Sandy...Bodee...do you know of any rescues that takes blind Goldens? Looks like it has sponsors offer. Conatact : [email protected] animal ID number A035509
Trying to get a picture.
York County Animal Control at (803) 628-3190 [email protected] 

Marg Barnes


-Original Message-----
*From: Amy Lynn [email protected]
Sent: Thu, Nov 19, 2009 11:22 am
Subject: Fw: PLEASE HELP! 3 YEAR OLD BLIND GOLDEN RETRIEVER WILL DIE SATURDAY!

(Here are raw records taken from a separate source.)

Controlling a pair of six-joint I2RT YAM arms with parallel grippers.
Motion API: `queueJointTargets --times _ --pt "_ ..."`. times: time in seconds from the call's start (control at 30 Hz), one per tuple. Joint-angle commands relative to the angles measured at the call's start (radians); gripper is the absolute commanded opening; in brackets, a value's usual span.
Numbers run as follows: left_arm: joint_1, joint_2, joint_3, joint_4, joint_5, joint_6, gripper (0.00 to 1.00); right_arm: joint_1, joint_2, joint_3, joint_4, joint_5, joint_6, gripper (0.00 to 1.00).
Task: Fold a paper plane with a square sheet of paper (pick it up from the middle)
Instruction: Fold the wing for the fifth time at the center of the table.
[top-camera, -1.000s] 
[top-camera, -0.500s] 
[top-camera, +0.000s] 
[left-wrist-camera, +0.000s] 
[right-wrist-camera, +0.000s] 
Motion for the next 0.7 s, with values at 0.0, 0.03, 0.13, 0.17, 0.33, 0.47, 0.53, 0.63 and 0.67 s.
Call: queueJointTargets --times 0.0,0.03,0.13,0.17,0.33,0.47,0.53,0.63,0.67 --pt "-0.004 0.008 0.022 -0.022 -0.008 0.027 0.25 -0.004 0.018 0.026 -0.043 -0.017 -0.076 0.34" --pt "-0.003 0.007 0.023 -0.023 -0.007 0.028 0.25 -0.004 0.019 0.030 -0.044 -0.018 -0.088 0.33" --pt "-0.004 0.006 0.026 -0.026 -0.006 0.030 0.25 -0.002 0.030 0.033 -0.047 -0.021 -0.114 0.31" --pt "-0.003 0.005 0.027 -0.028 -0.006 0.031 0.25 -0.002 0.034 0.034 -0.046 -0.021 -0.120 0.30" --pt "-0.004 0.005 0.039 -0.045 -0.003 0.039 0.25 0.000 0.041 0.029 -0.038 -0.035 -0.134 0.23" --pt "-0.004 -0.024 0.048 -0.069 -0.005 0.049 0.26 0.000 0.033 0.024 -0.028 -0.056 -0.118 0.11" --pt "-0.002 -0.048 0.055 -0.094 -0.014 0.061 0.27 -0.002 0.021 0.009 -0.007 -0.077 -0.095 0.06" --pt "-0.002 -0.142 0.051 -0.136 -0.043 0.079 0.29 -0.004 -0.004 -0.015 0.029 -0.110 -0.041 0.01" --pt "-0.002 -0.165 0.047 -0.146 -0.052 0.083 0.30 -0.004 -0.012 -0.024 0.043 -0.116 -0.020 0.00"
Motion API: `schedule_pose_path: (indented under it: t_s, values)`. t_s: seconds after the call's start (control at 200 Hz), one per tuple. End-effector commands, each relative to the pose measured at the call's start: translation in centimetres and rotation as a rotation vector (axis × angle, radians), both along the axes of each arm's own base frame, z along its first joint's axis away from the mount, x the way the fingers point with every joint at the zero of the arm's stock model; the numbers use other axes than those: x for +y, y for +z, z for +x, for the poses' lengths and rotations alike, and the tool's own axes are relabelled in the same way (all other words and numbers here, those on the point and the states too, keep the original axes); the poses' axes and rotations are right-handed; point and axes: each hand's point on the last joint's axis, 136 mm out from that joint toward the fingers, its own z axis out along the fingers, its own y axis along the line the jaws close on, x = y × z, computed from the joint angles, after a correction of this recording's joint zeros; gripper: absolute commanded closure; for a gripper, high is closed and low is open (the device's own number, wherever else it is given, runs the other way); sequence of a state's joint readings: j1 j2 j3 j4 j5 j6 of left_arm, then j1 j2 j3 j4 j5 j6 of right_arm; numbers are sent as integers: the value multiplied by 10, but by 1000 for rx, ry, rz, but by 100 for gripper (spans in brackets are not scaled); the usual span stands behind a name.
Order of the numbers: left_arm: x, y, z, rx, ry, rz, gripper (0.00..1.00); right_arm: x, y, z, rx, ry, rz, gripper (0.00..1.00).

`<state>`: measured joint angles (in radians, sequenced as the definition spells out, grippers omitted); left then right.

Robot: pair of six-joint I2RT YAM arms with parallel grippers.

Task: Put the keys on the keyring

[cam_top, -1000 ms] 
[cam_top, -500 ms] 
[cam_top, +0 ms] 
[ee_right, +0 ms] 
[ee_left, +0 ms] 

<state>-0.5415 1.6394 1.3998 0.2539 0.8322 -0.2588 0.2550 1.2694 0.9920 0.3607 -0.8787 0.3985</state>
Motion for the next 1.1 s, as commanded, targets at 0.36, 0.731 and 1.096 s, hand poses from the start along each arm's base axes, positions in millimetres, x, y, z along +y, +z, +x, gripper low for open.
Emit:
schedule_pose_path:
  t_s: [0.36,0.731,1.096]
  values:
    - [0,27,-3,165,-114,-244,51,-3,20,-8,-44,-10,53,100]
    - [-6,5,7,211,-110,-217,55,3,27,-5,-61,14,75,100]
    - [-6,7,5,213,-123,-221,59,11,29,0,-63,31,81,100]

I know in this economy, and with the over-population problems there are, that we are asking a lot. I am a part of a large group of people on FaceBook from around the country. We are trying to save a BLIND 3 Year Old Golden Retriever from the York, SC shelter. He only has until THIS SATURDAY to live. If anyone can help please let me know. We will pay for pull fees and initial vetting... possibly more if he needs more (but the shelter says he is healthy). Even if someone could temporarily foster, I myself would like to foster him - but I am in Indiana. I'm sure we could get a transport going. This is his picture from the shelter: 

For more information about this animal, call:
York County Animal Control at (803) 628-3190
Ask for information about animal ID number A035509 

*


----------



## fostermom (Sep 6, 2007)

Neuse River Golden Retriever rescue would like to pull this guy tomorrow. Is there anyone near there that could pull him and possibly meet one of our volunteers tomorrow?


----------



## Karen519 (Aug 21, 2006)

*Fostermom*

Fostermom

I just got more pics of him from Tracy. He is gorgeous.
I will send to you.

Contact Tracy and Patti to see if someone could pull him and meet tomorrow.
Give them who to contact etc.
[email protected]
Patti [email protected]
Don't forget to email Amy in my msg. above. She was collecting money for pull fee and vetting
[email protected]


----------



## fostermom (Sep 6, 2007)

I'll let you know what I hear back from our coordinator. Right now she was looking for someone to drive down there to pull him, but if we can find someone down there to get him and transport him a little ways back up towards NC, that would probably help a lot.


----------



## Karen519 (Aug 21, 2006)

*Heather*

Heather

Thanks for letting me know Neuse River will be saving this boy.
Hoping they can get all the pulling and transport arranged.
What a beautiful boy!


----------



## Karen519 (Aug 21, 2006)

*Neuse River Rocks!!!*

:--heart::--heart::thanks::thanks::You_Rock_:You_Rock_NEUSE RIVER ROCKS.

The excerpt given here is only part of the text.